Set down every record once more, exactly as given.

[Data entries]
--- START ---
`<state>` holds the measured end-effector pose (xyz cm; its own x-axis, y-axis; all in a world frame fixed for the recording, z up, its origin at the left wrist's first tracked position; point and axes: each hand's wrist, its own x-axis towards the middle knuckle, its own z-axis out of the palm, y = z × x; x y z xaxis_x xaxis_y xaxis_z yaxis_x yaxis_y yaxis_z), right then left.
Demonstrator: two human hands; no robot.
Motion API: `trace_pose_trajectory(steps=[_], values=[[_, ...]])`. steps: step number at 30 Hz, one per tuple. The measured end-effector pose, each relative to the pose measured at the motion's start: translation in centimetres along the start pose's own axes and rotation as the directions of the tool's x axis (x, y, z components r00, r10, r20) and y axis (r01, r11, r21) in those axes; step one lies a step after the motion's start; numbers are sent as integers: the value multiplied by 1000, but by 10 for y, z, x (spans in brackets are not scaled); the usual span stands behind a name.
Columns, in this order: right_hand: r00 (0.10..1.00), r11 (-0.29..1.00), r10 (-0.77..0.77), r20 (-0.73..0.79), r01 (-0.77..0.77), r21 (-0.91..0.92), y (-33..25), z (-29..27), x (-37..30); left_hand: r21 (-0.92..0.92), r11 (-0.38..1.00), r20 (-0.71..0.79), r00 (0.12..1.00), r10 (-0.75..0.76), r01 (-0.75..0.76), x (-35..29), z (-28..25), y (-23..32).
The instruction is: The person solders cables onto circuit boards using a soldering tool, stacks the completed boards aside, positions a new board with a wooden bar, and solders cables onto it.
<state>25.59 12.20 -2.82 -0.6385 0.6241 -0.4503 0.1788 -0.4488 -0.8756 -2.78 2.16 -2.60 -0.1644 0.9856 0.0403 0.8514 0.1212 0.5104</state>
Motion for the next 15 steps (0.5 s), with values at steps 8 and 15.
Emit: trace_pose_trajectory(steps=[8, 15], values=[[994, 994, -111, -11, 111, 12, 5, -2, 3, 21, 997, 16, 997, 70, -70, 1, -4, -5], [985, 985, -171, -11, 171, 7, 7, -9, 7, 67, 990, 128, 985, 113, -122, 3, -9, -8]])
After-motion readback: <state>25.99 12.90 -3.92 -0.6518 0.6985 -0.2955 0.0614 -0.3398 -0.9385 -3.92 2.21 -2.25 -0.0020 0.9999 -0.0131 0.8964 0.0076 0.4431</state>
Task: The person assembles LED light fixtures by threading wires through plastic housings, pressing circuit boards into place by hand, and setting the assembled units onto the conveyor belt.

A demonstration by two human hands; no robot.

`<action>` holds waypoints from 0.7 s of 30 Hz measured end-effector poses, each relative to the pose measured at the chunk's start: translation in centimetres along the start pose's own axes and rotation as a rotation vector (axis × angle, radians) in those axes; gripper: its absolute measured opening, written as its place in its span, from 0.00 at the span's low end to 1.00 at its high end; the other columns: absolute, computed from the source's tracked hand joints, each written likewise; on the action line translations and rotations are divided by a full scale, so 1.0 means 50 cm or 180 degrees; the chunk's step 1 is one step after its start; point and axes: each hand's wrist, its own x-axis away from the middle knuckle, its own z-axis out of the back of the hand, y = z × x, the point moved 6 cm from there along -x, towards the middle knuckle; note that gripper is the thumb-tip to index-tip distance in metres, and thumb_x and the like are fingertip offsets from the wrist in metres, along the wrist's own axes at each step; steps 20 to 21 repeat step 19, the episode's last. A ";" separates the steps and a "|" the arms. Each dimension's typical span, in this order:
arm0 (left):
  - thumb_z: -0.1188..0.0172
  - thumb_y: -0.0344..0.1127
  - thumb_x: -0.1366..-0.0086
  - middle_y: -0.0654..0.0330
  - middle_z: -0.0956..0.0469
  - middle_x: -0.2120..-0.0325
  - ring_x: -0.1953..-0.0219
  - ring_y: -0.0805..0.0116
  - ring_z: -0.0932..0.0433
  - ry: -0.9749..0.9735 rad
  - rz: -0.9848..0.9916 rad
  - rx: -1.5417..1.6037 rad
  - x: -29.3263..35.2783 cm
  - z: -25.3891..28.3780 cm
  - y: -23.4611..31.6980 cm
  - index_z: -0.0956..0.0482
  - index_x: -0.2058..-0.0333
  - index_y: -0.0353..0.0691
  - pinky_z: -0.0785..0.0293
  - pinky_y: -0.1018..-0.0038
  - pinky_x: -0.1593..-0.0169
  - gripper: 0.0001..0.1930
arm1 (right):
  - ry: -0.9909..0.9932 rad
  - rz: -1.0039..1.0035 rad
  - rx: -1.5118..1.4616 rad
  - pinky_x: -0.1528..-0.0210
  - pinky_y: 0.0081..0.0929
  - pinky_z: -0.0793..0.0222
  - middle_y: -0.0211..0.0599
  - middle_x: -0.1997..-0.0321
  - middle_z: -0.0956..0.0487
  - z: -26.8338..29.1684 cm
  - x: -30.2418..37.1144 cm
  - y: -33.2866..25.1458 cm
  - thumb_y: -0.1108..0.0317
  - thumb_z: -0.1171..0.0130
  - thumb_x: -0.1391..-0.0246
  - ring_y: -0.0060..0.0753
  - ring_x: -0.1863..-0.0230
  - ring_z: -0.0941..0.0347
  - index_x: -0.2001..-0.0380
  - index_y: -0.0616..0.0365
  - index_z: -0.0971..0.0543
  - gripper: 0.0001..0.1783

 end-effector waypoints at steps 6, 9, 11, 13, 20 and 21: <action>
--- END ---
> [Reply]:
`<state>` holds the measured end-effector pose (xyz cm; its own x-axis, y-axis; all in a world frame fixed for the recording, z up, its origin at the left wrist's first tracked position; point and axes: each hand's wrist, its own x-axis towards the middle knuckle, its own z-axis out of the palm, y = z × x; x y z xaxis_x xaxis_y xaxis_z yaxis_x yaxis_y yaxis_z), right then left.
Demonstrator: two human hands; no robot.
Motion API: `trace_pose_trajectory(steps=[_], values=[[_, ...]])`. steps: step number at 30 Hz, one per tuple. The measured end-effector pose, each relative to the pose measured at the motion's start: translation in centimetres along the start pose's own axes and rotation as the directions of the tool's x axis (x, y, z components r00, r10, r20) and y axis (r01, r11, r21) in those axes; step one lies a step after the motion's start; numbers are sent as integers: the value multiplied by 1000, but by 10 for y, z, x (spans in brackets are not scaled); the usual span stands behind a name.
Columns, in this order: right_hand: r00 (0.10..1.00), r11 (-0.29..1.00), r10 (-0.77..0.77), r20 (-0.73..0.79), r01 (-0.77..0.77), r21 (-0.91..0.92), y (-33..25), z (-29..27), x (-37..30); left_hand: r21 (-0.92..0.92), r11 (-0.38..1.00), r20 (-0.71..0.79), r00 (0.12..1.00), r10 (-0.75..0.76), r01 (-0.75..0.76), x (-35..29), z (-28..25), y (-23..32).
The instruction is: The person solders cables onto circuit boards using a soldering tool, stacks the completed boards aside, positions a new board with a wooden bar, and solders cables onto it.
<state>25.59 12.20 -2.82 -0.6385 0.6241 -0.4503 0.1788 -0.4488 -0.8756 -2.78 2.16 -2.60 -0.1644 0.9856 0.0403 0.8514 0.1212 0.5104</state>
Motion for the next 15 steps (0.5 s), with values at steps 8 and 15.
Emit: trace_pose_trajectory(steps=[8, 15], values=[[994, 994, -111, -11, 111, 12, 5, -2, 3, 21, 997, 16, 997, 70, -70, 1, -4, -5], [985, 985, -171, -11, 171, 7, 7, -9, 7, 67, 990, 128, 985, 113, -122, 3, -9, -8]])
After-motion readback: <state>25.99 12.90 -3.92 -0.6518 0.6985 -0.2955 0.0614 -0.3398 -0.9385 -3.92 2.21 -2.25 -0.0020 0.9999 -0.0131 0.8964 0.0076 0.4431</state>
Task: The person assembles LED light fixtures by threading wires through plastic housings, pressing circuit boards into place by hand, and setting the assembled units onto the conveyor belt.

A demonstration by two human hands; no robot.

`<action>` holds waypoints from 0.7 s of 30 Hz measured end-effector poses, each relative to the pose measured at the chunk's start: translation in centimetres along the start pose's own axes and rotation as a rotation vector (axis × angle, radians) in those axes; gripper: its absolute measured opening, written as its place in its span, from 0.00 at the span's low end to 1.00 at its high end; the other columns: absolute, computed from the source's tracked hand joints, each written likewise; on the action line translations and rotations are divided by a full scale, so 1.0 means 50 cm or 180 degrees; the chunk's step 1 is one step after its start; point and axes: each hand's wrist, its own x-axis away from the middle knuckle, its own z-axis out of the back of the hand, y = z × x, the point moved 6 cm from there along -x, towards the middle knuckle; note that gripper is the thumb-tip to index-tip distance in metres, and thumb_x and the like are fingertip offsets from the wrist in metres, along the wrist's own axes at each step; steps 20 to 21 repeat step 19, the episode's last. A ";" separates the steps and a "|" the arms. Each dimension's typical span, in this order:
arm0 (left):
  - thumb_z: -0.1188..0.0172
  - thumb_y: -0.0344..0.1127
  - thumb_x: -0.1366..-0.0086
  - middle_y: -0.0654..0.0330
  - middle_z: -0.0956..0.0469
  - middle_x: -0.2120..-0.0325
  - ring_x: -0.1953..-0.0219
  - ring_y: -0.0805..0.0116
  - ring_z: -0.0932..0.0433
  - ry: -0.9749..0.9735 rad
  - rz: -0.9848..0.9916 rad
  - rx: -1.5417..1.6037 rad
  - x: -29.3263..35.2783 cm
  - z: -25.3891..28.3780 cm
  - y: -23.4611..31.6980 cm
  - index_z: -0.0956..0.0482
  - index_x: -0.2058..-0.0333
  - index_y: -0.0353..0.0691
  - pinky_z: -0.0785..0.0293
  - pinky_y: -0.1018..-0.0038
  - pinky_x: -0.1593..-0.0169
  - gripper: 0.0001..0.1930
arm1 (right):
  - ry: -0.9909..0.9932 rad
  - rz: -1.0039..1.0035 rad
  - rx: -1.5118..1.4616 rad
  - pinky_x: -0.1528..-0.0210
  - pinky_y: 0.0081..0.0929
  - pinky_z: -0.0793..0.0222
  - middle_y: -0.0211..0.0599
  - middle_x: -0.1997..-0.0321
  - middle_z: -0.0956..0.0487
  - z: -26.8338..29.1684 cm
  - x: -30.2418..37.1144 cm
  - y: -33.2866..25.1458 cm
  - thumb_y: -0.1108..0.0317
  - thumb_z: -0.1171..0.0130
  - thumb_x: -0.1391..-0.0246
  - ring_y: -0.0060..0.0753
  - ring_x: -0.1863..-0.0230
  - ring_z: -0.0941..0.0347
  - index_x: -0.2001..-0.0380
  - index_y: -0.0616..0.0365
  - index_z: -0.0971..0.0543
  - gripper: 0.0001..0.1783

 end-effector waypoints at steps 6, 9, 11, 13, 20 and 21: <action>

Work on this exercise is finished.